Enhancing Data Engineering Frameworks for Scalable Real-Time Marketing Solutions

IEEE Paper: https://www.ijrah.com/index.php/ijrah/article/view/562

This report discusses improvements to the data engineering frameworks for cost-efficient real-time marketing environment, with the applications in mobile advertising and smart city analytics. The proposed framework combines the processing of time-series data with map-reduce (M-R) systems in order to compensate for inefficiencies in the execution of temporal queries and the processing of real-time data streams. It enables effective behavioral targeting in mobile marketing and helps integrate various domains’ real-time data for smart city utilization. Specific examples that illustrate further refinements in the algorithms are showcased through case study and experimental evidence where gains in throughput, data reliability, and system effectiveness are quantified in real-time Marketing and Smart City applications.

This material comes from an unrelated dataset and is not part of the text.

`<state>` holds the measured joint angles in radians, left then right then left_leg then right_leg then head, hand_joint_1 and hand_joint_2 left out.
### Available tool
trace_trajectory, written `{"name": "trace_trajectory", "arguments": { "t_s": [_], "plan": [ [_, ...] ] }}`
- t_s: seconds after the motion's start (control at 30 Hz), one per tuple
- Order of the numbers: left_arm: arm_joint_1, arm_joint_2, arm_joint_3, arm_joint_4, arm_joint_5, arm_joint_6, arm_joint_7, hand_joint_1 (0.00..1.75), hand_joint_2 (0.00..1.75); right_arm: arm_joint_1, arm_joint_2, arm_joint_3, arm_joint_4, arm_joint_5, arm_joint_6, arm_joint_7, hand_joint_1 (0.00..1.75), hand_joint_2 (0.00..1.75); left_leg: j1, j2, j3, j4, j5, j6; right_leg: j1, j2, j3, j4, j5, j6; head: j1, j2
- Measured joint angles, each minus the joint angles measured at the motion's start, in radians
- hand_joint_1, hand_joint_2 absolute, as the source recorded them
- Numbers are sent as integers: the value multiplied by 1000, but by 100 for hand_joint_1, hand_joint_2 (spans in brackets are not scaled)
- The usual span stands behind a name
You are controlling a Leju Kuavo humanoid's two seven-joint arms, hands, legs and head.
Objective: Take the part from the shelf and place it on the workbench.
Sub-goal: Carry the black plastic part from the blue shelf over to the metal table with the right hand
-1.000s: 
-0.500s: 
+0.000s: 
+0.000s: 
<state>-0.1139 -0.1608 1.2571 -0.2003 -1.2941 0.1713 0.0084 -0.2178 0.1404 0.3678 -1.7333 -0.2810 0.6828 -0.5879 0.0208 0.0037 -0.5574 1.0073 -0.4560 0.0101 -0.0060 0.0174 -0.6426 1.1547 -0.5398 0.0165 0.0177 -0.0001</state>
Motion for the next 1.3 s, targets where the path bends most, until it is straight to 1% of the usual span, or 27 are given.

Enhanced Intrusion Detection in Big Data Systems: A Machine Learning Approach

IEEE Paper: https://ieeexplore.ieee.org/abstract/document/10692729

Robust intrusion detection systems (IDS) are critical in big data environments due to the growing volume and complexity of network traffic, as they protect against cyberattacks. Conventional signature-based intrusion detection systems have difficulty keeping up with new attack techniques. In large data network security, machine learning and deep learning methods are viable substitutes for anomaly detection. To attain better performance on big data network traffic datasets, this study suggests a unique deep learning-based intrusion detection system (IDS) that makes use of capsule networks, bi-directional LSTMs (BiLSTMs), and embedding layers. We create a deep learning model for feature extraction and pattern detection from network traffic data by combining an embedding layer, a capsule layer, and a BiLSTM layer. To test the model’s efficacy in intrusion detection, two benchmark datasets UNSW-NB15 and an IoT dataset are used. With a test accuracy of 99.99% on the UNSWNB15 dataset, the suggested model performs remarkably well on both datasets. This shows the model’s greater capacity to detect anomalies and possible intrusions within big data network traffic, surpassing the accuracy reported in earlier studies. The results demonstrate how well the suggested deep learning architecture for big data intrusion detection works. Due to its excellent accuracy and generalizability over a wide range of datasets, the model has practical applications in protecting big data networks from cyberattacks.